As the only exception to a Feature Film Official Section starring children and adolescents, Georgian film Parade, by Nino Zhvania, focuses on the reunion of three old friends in Tbilisi. The film is structured as a road movie, where the main characters travel by car, bus, running or strolling. The three characters are all over 50 and their lives have been marked by the Soviet past of a now independent country.
The film is inspired by Husbands (John Cassavetes, 1970), as well as by the director’s memories of the conversations between her father and his friends, part of the lost generation of Georgia.
– How does a 36-year-old director end up shooting a road movie starting three men over 50?
– The script was offered to me. Initially I was worried, since, as you mention, I am a woman and the main characters are three men that are my father’s age, but are not at all similar to him. I was worried about failing and not being able to capture the male universe of that generation. But I really liked the script, because it reminded me of the film Husbands, by John Cassavetes, with four male friends as the lead characters. I asked the actors to help me with the dialogues, to give them a more realistic touch. Two of the characters are not actors, so the work with them was different, since, in every take where the third character, who is an actor, stood out, the others felt inferior and did a worse job. So, I decided that they would develop their relationship in their own words. That’s why the film transmits such spontaneity. It was all a question of mutual trust.
– Would you consider your film as part of the road movie genre?
– Perhaps, it could be best affiliated to the road movie genre than any other, since it narrates a day in the life of the characters and, during that day, they travel by car, taxi, bus and walking along roads.
– The film portrays a male generation with a very stereotyped view of women. Have you presented this as criticism or as a reflection?
– The three women that the main characters encounter are in their same situation, not in life, but in how they feel. They feel, like the men do, lost. In Georgia there is a big problem that is pointed out in the film with a sentence: one of the main characters is dancing with one of the women and he says that he hasn’t danced with his wife for the last 15 years. And this is something very sad that affects many families of previous generations: they live under the same roof, but they don’t have any contact. Luckily, the younger generations only live with who they choose to. I didn’t intend to show anything sexual, I wanted to display a warm relationship between two human beings. They spend a friendly and nice night together, in tune with each other.

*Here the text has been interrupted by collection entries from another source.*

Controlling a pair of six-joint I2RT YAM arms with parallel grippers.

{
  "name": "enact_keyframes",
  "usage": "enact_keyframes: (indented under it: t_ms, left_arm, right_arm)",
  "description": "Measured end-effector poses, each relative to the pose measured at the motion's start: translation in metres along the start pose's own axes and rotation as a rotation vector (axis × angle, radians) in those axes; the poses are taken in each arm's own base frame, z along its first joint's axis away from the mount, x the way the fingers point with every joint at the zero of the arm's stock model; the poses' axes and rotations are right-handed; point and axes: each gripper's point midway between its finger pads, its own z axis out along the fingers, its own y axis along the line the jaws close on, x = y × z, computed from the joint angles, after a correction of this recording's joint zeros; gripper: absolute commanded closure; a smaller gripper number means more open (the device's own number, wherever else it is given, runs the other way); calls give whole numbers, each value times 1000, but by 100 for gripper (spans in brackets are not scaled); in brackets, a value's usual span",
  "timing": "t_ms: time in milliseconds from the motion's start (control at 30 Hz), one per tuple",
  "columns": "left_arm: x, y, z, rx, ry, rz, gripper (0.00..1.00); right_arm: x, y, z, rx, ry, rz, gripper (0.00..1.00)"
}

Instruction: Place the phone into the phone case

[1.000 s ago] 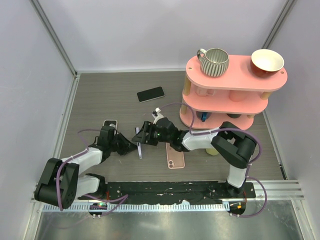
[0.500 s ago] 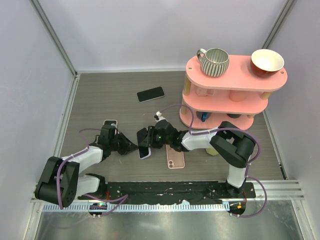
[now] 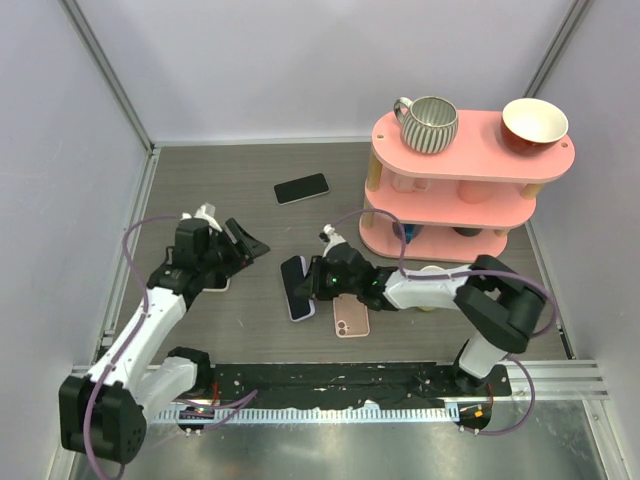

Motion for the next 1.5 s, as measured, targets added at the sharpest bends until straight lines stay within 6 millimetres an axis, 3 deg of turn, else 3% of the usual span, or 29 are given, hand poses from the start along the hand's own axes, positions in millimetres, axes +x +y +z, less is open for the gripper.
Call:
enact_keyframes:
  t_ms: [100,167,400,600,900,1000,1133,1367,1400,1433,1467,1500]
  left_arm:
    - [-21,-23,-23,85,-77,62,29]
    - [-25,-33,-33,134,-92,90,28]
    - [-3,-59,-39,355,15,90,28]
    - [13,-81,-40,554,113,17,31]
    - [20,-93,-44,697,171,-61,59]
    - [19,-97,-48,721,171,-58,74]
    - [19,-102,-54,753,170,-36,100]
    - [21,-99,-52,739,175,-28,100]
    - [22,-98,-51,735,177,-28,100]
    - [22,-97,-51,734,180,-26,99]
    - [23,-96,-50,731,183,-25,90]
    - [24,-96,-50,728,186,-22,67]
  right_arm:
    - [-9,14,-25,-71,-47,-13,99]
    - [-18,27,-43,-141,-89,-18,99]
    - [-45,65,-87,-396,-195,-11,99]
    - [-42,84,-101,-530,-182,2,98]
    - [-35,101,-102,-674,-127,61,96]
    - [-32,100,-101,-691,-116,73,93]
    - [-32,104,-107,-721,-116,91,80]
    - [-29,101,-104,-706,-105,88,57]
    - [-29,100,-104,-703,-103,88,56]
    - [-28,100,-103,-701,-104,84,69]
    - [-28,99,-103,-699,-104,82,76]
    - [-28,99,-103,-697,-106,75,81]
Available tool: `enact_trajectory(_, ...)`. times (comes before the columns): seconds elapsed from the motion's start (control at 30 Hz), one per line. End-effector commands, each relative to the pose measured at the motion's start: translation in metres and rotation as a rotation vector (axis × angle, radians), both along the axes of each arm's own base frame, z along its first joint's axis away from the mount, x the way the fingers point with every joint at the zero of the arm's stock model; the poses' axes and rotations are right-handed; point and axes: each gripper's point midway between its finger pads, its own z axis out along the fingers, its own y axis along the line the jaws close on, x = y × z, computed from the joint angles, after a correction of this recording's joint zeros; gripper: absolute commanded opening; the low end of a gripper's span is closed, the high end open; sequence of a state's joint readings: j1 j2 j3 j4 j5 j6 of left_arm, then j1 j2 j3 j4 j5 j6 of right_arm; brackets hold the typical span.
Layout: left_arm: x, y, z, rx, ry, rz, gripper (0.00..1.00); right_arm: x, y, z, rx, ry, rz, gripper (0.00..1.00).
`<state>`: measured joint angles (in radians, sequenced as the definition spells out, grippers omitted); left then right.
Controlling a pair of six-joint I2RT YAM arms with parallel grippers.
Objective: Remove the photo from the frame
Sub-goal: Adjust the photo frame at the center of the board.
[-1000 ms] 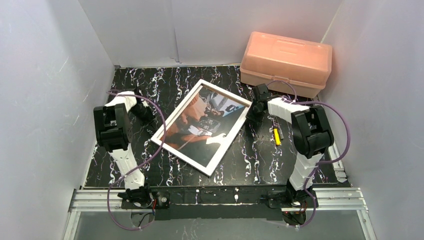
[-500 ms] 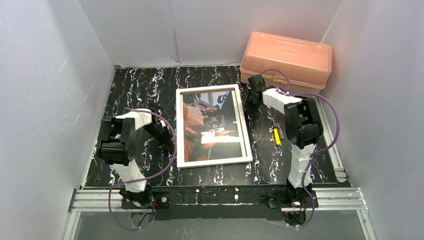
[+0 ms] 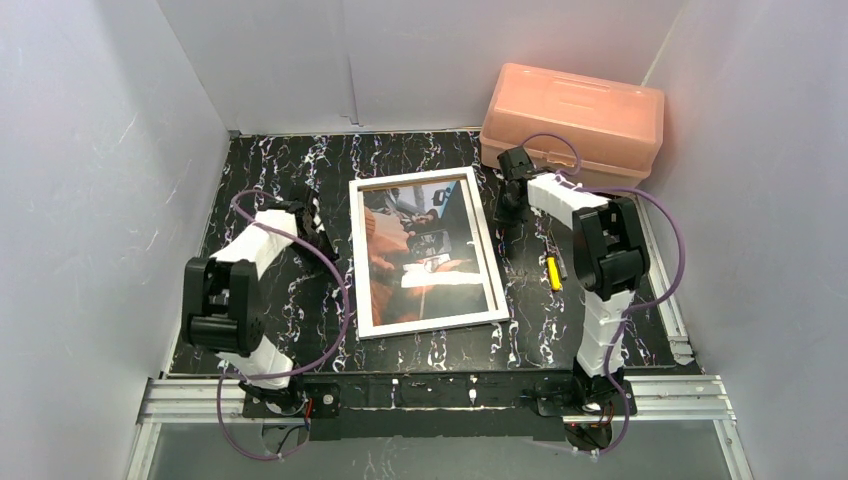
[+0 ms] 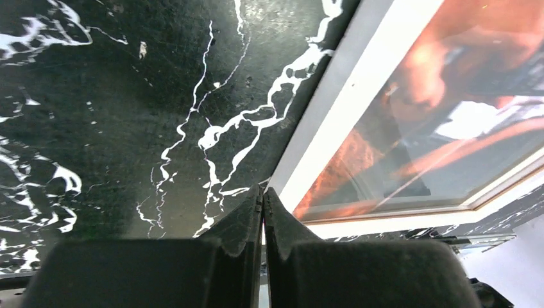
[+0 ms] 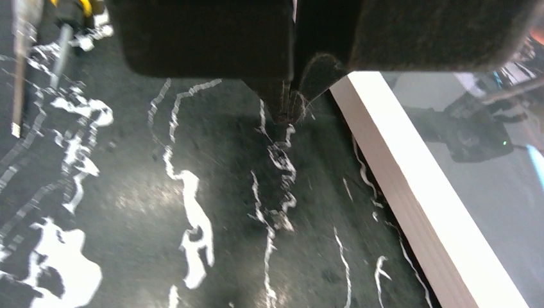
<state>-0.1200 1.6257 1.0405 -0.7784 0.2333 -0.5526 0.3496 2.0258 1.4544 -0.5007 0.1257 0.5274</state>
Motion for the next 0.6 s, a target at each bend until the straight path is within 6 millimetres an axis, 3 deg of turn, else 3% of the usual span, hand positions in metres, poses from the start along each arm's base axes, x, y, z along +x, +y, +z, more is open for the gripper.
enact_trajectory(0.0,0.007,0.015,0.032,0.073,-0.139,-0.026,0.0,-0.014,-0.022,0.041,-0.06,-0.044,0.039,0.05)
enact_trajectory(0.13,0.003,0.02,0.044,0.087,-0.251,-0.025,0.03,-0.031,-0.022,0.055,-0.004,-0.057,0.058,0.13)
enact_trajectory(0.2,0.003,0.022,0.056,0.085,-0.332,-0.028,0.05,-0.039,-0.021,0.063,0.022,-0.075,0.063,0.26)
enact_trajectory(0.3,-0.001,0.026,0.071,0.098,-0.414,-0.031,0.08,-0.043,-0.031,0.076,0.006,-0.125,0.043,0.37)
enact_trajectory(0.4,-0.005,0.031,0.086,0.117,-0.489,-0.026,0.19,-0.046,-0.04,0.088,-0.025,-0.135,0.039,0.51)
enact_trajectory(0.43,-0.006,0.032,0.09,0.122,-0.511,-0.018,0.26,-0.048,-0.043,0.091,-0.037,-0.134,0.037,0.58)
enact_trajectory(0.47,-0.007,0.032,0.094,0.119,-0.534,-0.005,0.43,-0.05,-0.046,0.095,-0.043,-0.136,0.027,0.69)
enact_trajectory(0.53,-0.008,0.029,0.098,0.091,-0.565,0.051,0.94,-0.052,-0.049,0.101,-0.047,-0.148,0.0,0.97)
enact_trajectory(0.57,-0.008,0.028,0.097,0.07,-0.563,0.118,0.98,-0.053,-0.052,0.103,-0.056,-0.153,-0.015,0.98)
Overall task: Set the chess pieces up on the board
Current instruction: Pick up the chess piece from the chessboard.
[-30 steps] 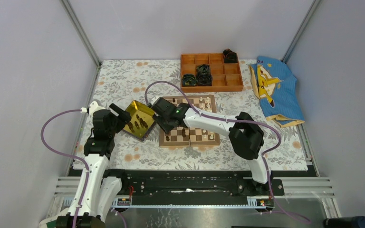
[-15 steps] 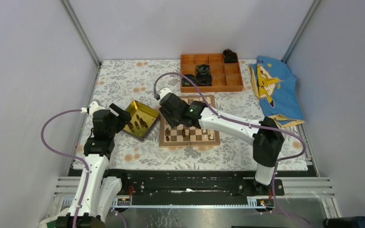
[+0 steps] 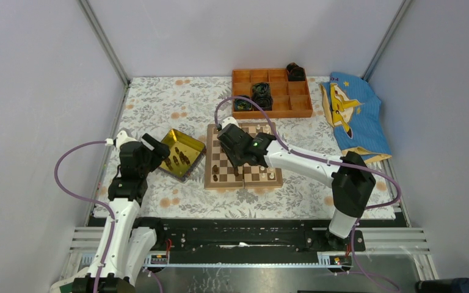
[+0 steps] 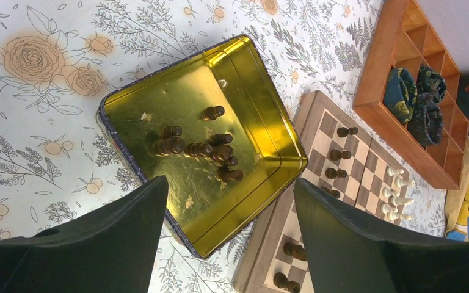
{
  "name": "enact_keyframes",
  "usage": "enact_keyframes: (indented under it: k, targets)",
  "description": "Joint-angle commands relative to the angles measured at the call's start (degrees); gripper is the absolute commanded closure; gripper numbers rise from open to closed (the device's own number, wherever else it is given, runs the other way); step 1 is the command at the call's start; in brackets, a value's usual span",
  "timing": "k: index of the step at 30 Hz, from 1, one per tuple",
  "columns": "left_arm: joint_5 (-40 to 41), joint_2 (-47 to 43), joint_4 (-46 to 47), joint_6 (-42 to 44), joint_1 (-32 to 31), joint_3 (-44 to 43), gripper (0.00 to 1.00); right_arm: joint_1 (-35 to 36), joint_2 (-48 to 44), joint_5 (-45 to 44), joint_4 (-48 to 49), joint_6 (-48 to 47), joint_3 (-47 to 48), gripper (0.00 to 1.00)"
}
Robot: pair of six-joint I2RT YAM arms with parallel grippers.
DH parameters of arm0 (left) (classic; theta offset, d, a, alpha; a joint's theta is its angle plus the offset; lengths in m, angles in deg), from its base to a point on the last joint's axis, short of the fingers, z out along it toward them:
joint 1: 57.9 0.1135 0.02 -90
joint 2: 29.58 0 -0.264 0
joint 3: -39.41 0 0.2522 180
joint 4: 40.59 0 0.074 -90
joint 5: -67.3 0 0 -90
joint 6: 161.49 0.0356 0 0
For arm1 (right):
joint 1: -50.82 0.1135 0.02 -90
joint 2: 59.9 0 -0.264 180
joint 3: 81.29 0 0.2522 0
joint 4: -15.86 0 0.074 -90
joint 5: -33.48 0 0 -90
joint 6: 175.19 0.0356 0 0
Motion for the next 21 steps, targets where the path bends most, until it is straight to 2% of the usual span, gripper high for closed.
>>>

– Parade is a film about people born in the Soviet era. What have the main challenges and problems of your parent’s generation been in adapting to current times?
– Most of them are lost, because they lived their youth during the Soviet era and then the USSR dissolved, and many feel lost in democracy. Because of this, the film is also about childhood, about regrets, about how they feel. When they are apart, they are very unhappy, and when they are together, they act like children because they are childhood friends. Some people have referred to them as losers, but I don’t see them that way, I consider that they are a product of the times they’ve had to live through.
– One of the assets of the film is the cinematography, under the responsibility of Gigi Samsonadze, with light and shadow contrasts that seem to be inspired by the Golden Age of Flemish painting. What instructions did you give her?
– The preproduction process was very extensive, so we pondered over the colors, the types of lenses and, in general, the direction of photography. We knew the film would require long takes. We wanted to give it a celluloid aspect, although its filmed digitally, and we used anamorphic lenses to give it a grainy feel. We used very little light, the least possible. We would shoot during dawn and dusk.
– Did you intend to include self-irony when one of the characters mentions that arthouse films are about idiots who walk up and down train tracks?
– (Laughter) It’s a joke, yes. I don’t share the idea of directors forcing the audience to be nervous for no reason. A good example is the tension generated on a train track, when you fear that a train will appear and run over the characters. I don’t understand why they would want to make you feel something like that.
– The song the old lady sings in the bus is quite shocking, because of its harsh lyrics. Is this a popular song in your country or did you write it for the film?
– It is a very old song and it’s called A Mother’s Heart. The old lady that appears in the film sings all the time and, when we were editing the film, we paid attention to that song in particular and considered the lyrics to be really tough. Since the editing of this scene was very complicated, the editor and I would listen to it over and over again; we started off disliking it and thinking it was too harsh, but then we started to hum it after hearing it so much and ended up including it.
– Are you afraid that only Georgians will be able to fully understand the pathos and conflicts of the film?
– To an extent, because there are many dialogues and, since we speak about feelings, it is quite international. There will be people that will feel something and people that won’t.